## Assignment
All that is wanted is the exact lines from the one with "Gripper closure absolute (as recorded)" through the last line of the entries, with both ends kept and every picture left out.

*** Dataset Section Begins ***

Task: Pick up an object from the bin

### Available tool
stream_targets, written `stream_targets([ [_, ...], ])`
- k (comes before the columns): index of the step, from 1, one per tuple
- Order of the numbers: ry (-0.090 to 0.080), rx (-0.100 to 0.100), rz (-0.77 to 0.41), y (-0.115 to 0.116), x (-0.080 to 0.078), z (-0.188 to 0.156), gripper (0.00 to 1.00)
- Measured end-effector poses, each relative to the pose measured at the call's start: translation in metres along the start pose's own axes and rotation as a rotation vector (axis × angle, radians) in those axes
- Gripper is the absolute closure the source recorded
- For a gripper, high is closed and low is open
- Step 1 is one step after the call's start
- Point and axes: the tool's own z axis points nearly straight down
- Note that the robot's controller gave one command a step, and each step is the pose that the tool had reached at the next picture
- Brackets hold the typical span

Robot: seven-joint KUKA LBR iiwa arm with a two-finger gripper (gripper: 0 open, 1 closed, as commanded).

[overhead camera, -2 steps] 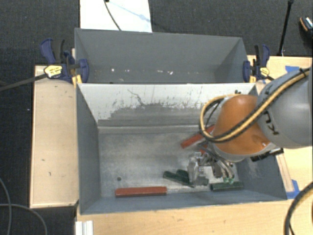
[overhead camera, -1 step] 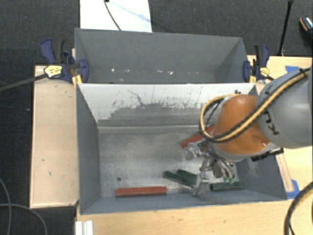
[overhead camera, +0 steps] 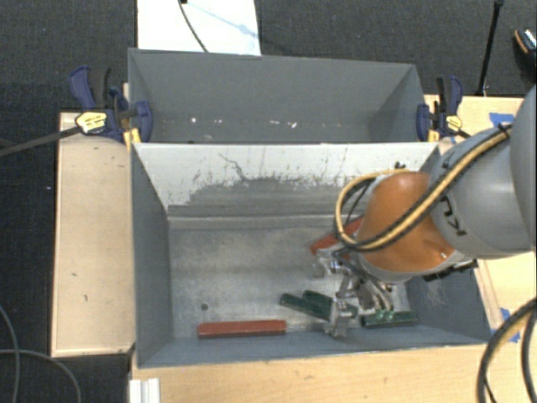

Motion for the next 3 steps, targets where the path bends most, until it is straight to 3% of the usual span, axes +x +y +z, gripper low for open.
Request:
stream_targets([
  [1, 0.004, 0.0, -0.004, 0.0, 0.002, 0.0, 1.0],
  [2, -0.004, 0.002, -0.006, -0.045, -0.006, -0.129, 1.0],
  [3, -0.006, 0.001, -0.016, -0.04, -0.041, -0.194, 1.0],
])
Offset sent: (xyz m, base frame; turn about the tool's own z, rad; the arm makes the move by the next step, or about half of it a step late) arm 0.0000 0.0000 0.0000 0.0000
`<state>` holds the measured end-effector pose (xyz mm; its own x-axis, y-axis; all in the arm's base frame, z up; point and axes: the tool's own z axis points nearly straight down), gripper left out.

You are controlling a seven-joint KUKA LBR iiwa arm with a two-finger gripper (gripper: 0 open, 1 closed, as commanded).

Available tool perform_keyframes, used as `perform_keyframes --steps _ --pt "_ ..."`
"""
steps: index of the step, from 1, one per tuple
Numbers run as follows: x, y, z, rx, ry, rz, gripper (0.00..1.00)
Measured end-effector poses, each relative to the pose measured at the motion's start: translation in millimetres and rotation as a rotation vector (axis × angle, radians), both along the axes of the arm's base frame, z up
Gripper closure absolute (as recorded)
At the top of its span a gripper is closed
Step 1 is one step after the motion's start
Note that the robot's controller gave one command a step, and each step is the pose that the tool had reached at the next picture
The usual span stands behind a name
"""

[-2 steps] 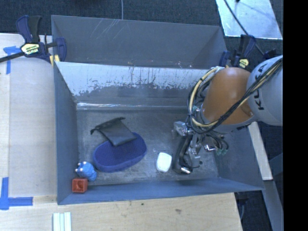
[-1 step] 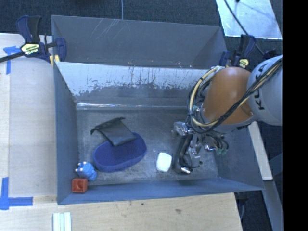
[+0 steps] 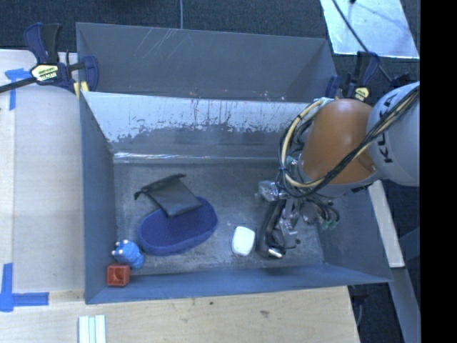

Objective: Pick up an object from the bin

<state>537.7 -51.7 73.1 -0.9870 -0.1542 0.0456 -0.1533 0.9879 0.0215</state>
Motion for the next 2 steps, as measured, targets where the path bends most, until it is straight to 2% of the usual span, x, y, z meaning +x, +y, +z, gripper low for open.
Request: perform_keyframes --steps 1,2 --pt "0.0 0.0 1.0 0.001 -0.001 -0.002 0.00" --pt "-4.6 0.1 1.1 0.002 0.027 0.002 1.00"
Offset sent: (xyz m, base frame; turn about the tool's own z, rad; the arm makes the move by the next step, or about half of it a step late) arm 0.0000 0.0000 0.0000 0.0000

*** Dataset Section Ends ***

## Answer box
Gripper closure absolute (as recorded)
At the top of its span a gripper is closed
Step 1 is one step after the motion's start
Note that the robot's controller gave one command a step, and each step is the pose that the tool had reached at the next picture
The usual span stands behind a name
"""

[-2 steps] 
[-1 step] 
[+0 steps] 

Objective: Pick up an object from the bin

<state>537.7 -51.7 73.1 -0.9870 -0.1542 0.0456 -0.1533 0.9879 0.0215</state>
Motion for the next 2 steps, as measured, targets where the path bends most, until it is straight to 2% of the usual span, x, y, z meaning +x, +y, +z, gripper low for open.
Request: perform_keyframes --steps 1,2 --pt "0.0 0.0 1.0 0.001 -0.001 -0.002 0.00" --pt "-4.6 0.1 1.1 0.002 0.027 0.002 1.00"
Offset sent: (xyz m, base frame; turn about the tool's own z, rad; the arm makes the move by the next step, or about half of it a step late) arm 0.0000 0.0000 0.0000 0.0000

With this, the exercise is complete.